Salah satu pemain tua nasional yang sanggup raih gelar juara di Indonesia

Ismed raih juara Piala Presiden 2018 [Sumber Gambar]
Selain catatkan cerita manis di Timnas, Ismed Sofyan juga buat prestasi bagus kala membela klub. Bermain bersama Tim Ibukota yakni Persija Jakarta, ia berhasil persembahkan satu trofi Piala Presiden 2018. Dan beberapa piala pertandingan pramusim, seperti gelar kejuaraan Piala Emas Bang Yos dan Trofeo Persija Jakarta. Kemampuannya dalam melepaskan umpan juga kerap bantu rekannya menciptakan sebuah gol. Hal yang dibuktikan kala final di Piala Presiden 2018 lalu. Berkat hal ini ia menjadi salah satu pemain nasional berusia senja tapi mampu memperoleh sebuah gelar juara.

Pemain nasional 38 tahun yang mampu cetak goal di pertandingan papan atas Indonesia

Sebagai seorang pemain apa yang dicapai Ismed Sofyan bisa dikatakan bukan prestasi sembarangan. Dirinya mampu tunjukkan penampilan konsisten dalam setiap pertandingan. Bahkan saat ini selalu menjadi pilihan utama untuk Persija Jakarta di sektor belakang. Konsistensi dan mengatur pola hidup menjadi kunci bagaimana di usia 38 tahun mampu tampil luar biasa. Berkat kondisi itulah dirinya beberapa hari lalu mampu menorehkan catatan bagus dengan menjadi salah pemain tua bisa mencetak gol di kompetisi papan atas Indonesia. Selama berkiprah untuk tim ibukota juga ia sudah lesatkan 17 gol lebih dan memberikan assitnya yang sulit dihitung dengan jari.

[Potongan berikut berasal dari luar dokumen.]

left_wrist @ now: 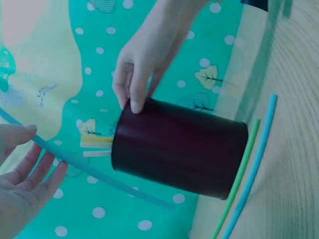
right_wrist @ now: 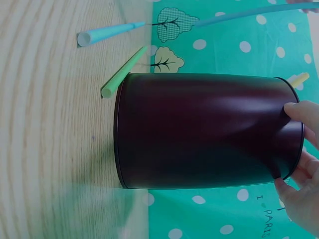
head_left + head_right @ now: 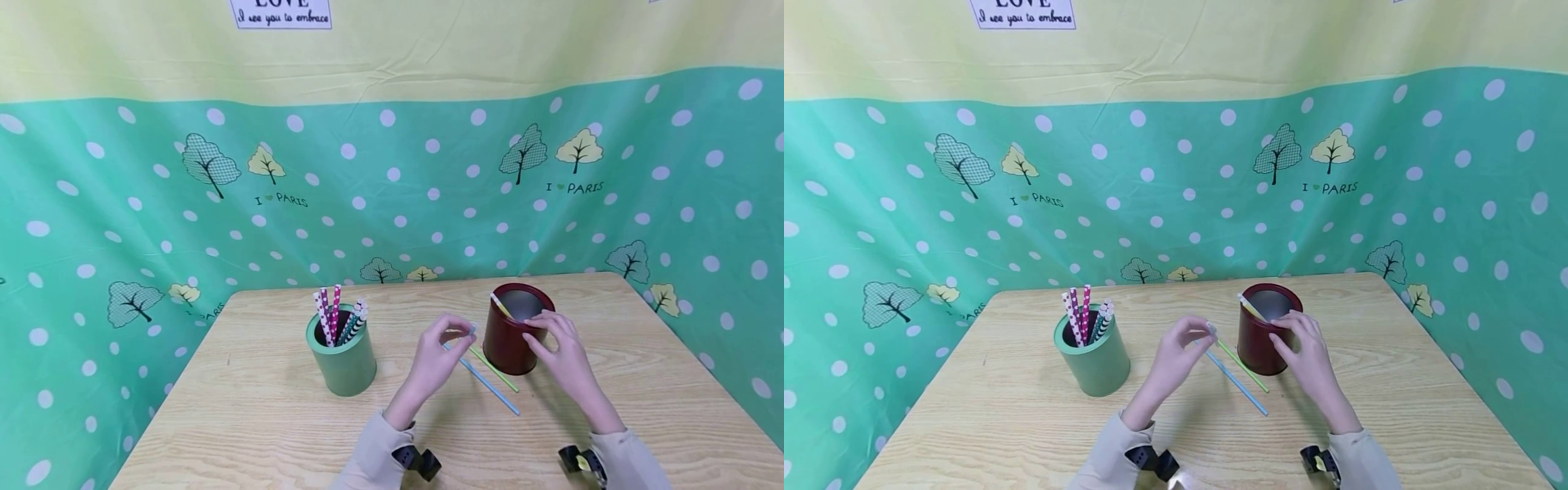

Pemain bola yang profesional dan memiliki loyalitas tinggi

Ismed berlatih dengan Persija Jakarta [Sumber Gambar]
Bagi pemain muda Persija Jakarta, bisa satu tim dengan mantan punggawa Persijatim ini pastinya sangat menguntungkan. Hal ini lantaran mereka bisa mencontoh bagaimana Ismed Sofyan dalam bekerja. Etos kerja tinggi dan profesionalitas yang bagus, dapat dijadikan panutan untuk para pesepakbola muda untuk berkembang. Selain itu loyalitas tinggi, dengan sudah bermain 14 tahun untuk Persija Jakarta juga dapat jadi bukti bila bermain dengan hati itu bisa membuat pemain menembus batasannya. Meskipun dalam perjalanannya uang juga memiliki nilai penting untuk kehidupan pesepakbola.

Apa yang dicatatkan ini adalah bukti bagaimana pria asal Aceh ini tidak bisa dipandang remeh. Bahkan sosoknya yang profesional dalam bekerja, menjadi bukti apabila dengan disiplin karier pemain bola dapat terjaga. Besar harapan bila ke depan masalah yang dihadapi kapten Persija ini bisa segera teratasi.